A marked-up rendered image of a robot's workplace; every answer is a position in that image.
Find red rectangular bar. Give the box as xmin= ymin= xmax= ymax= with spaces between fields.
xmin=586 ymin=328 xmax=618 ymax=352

══════════════════════════════

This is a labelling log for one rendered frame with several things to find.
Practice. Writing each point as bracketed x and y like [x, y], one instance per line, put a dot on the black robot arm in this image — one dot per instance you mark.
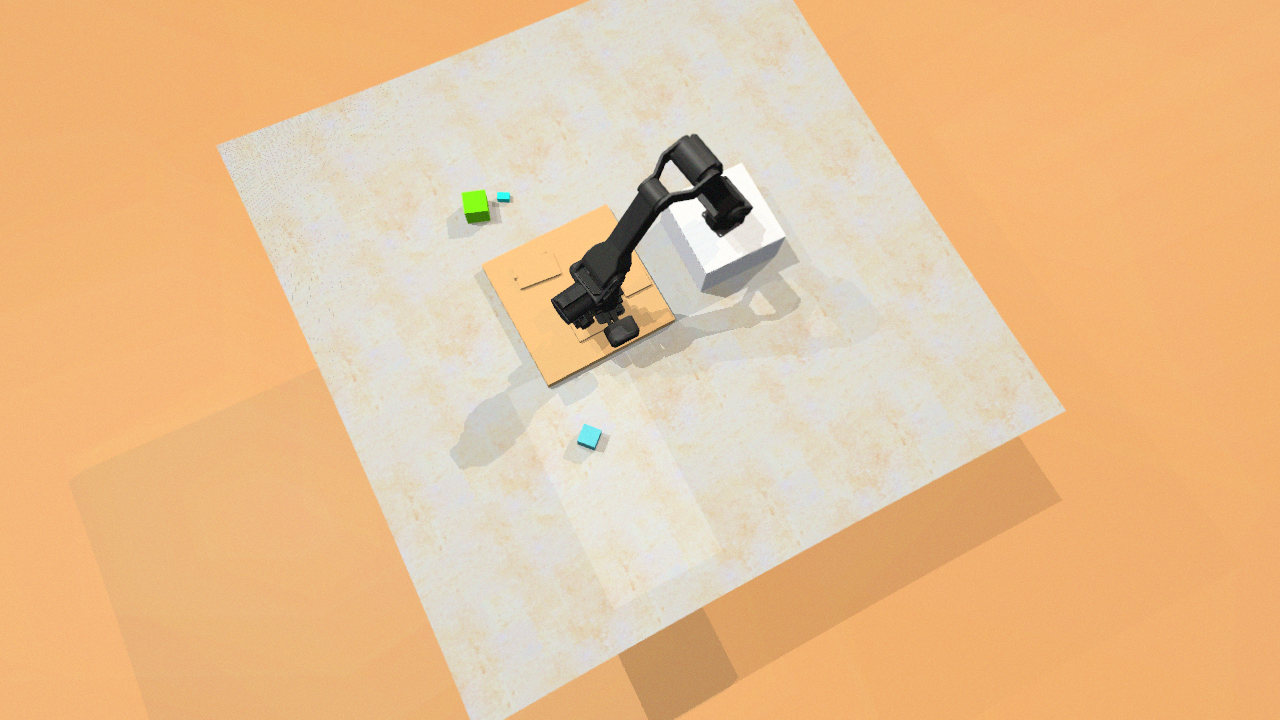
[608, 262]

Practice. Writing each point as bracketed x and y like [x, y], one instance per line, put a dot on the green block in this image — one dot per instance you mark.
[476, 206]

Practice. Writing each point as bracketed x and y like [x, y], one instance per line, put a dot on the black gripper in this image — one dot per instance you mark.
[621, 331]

══════════════════════════════

* **PROBLEM DESCRIPTION**: Return the lines of the records that include the string "rendered".

* **FINISHED TASK**:
A marked-up rendered image of a robot's workplace; every answer is a position in that image.
This is a labelling log for one rendered frame with several things to find.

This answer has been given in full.